• [EXERCISE INSTRUCTIONS]
In the material below, find every line containing the string "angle" and return it.

• [RECORDED INFORMATION]
[Start of Attachment]

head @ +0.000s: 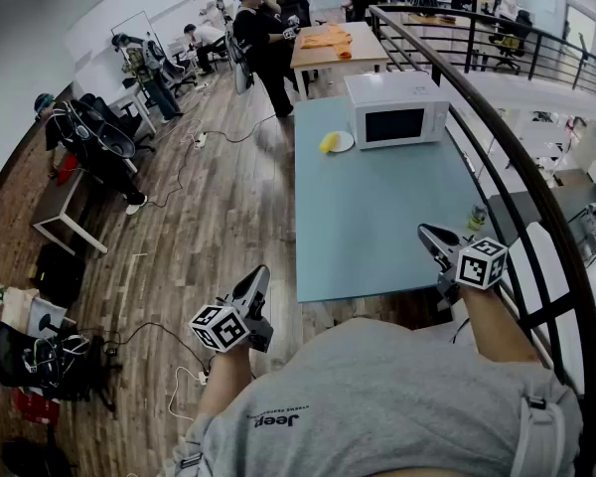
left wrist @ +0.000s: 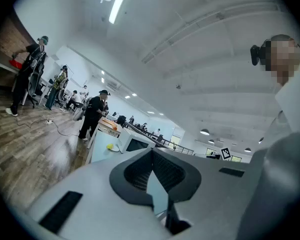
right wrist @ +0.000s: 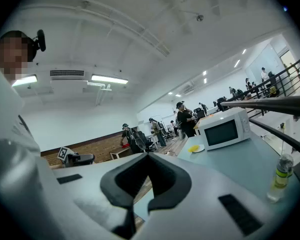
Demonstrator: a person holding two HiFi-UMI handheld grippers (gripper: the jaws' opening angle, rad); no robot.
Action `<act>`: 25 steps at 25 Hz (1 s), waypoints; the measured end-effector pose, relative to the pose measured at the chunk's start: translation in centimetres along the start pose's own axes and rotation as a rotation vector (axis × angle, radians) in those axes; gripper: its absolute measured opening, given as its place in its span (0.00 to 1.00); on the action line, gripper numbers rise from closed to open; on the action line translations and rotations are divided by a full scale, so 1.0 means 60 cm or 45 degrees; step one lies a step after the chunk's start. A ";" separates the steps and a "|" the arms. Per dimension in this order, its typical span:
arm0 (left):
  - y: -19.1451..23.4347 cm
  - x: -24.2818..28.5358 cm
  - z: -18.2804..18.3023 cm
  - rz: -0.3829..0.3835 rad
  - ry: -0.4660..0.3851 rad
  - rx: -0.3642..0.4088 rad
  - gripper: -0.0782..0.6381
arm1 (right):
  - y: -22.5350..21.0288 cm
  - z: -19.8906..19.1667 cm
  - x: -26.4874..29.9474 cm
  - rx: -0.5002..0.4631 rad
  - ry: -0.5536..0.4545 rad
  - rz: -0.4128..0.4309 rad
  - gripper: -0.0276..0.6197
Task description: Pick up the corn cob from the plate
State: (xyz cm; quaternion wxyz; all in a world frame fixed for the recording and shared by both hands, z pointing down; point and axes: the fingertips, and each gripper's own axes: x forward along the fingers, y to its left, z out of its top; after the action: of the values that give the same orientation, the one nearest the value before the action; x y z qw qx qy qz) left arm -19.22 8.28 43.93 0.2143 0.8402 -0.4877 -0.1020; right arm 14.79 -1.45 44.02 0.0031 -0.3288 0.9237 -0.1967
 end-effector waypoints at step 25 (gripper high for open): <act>-0.057 0.062 -0.021 0.045 0.041 0.009 0.13 | -0.076 -0.012 -0.024 0.119 0.007 0.091 0.07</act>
State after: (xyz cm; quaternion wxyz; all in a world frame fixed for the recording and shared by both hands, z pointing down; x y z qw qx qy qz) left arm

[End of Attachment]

• [OUTPUT FOR THIS TASK]
Demonstrator: a person holding two HiFi-UMI handheld grippers (gripper: the jaws' opening angle, rad); no robot.
Action `<act>`: 25 steps at 25 Hz (1 s), waypoints; the measured end-effector pose, relative to the pose measured at the chunk's start: translation in centimetres along the start pose's own axes and rotation as a rotation vector (axis × angle, radians) in those axes; gripper: its absolute measured opening, given as its place in its span (0.00 to 1.00); on the action line, gripper numbers rise from closed to open; on the action line translations and rotations are divided by a full scale, so 1.0 means 60 cm or 45 degrees; step one lies a step after the chunk's start. A ";" separates the steps and a "|" the arms. Per dimension in this order, its typical span:

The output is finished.